La JAG est l’une des organisations qui s’oppose au projet minier qu’on appelle « la Montagne d’Or », qui est un projet de mine à ciel ouvert sur 82 km². Pourquoi ?

En moins de 100 ans de « départementalisation  » de ce territoire, on voit ce que cette soi-disant société moderne a fait de notre territoire. Combien y a-t-il d’espèces en voie de disparition ? Combien de milliers de kilomètres de cours d’eau sont pollués ? Combien de sites ravagés ? Ça, c’est sauvage. Je sais qu’on ne fait pas d’omelettes sans casser des œufs, mais pourquoi vouloir saccager tout le poulailler ? Nous dénonçons cette démesure.

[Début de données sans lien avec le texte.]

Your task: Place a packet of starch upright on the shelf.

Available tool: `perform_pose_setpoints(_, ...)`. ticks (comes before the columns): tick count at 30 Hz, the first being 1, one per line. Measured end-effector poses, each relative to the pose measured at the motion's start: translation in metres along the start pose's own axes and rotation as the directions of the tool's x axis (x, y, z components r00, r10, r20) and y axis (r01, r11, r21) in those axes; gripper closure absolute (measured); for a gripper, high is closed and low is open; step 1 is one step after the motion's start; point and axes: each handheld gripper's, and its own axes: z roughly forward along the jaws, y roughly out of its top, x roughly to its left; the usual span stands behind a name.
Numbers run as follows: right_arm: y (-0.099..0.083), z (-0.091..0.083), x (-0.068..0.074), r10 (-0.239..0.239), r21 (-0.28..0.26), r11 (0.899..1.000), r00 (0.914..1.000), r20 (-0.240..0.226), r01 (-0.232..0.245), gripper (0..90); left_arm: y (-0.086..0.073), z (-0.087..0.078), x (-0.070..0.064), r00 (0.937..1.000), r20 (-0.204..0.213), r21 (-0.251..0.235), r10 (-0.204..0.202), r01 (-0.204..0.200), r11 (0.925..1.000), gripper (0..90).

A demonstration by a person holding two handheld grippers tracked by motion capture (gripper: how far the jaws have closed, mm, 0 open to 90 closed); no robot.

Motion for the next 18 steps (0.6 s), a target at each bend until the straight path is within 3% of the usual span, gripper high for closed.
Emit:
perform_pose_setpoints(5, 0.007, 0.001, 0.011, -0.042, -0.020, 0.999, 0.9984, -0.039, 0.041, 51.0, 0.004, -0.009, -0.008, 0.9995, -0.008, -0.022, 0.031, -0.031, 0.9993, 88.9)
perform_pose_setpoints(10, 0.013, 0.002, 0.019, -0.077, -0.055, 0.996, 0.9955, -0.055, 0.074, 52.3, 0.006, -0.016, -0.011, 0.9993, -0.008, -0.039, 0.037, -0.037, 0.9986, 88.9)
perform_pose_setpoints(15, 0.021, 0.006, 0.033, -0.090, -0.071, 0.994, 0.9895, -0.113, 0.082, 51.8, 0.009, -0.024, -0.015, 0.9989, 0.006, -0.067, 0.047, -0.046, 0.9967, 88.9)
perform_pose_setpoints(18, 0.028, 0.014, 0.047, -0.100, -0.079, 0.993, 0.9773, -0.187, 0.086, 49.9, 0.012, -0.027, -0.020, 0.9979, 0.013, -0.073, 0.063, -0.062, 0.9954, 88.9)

Ce sont nos enfants qui mangent actuellement le poisson avec du mercure et qui pâtiront encore des conséquences de cette exploitation, ce ne sont pas ceux d’autres personnes. Quel intérêt de détruire l’écosystème ici pour prendre de l’or qui ensuite restera enfermé dans des coffres en Europe ? Dans notre philosophie, être respectueux de la terre, c’est disparaître sans y laisser de trace. Mais cette société occidentale est obsédée par l’idée de marquer la terre, de rester éternelle.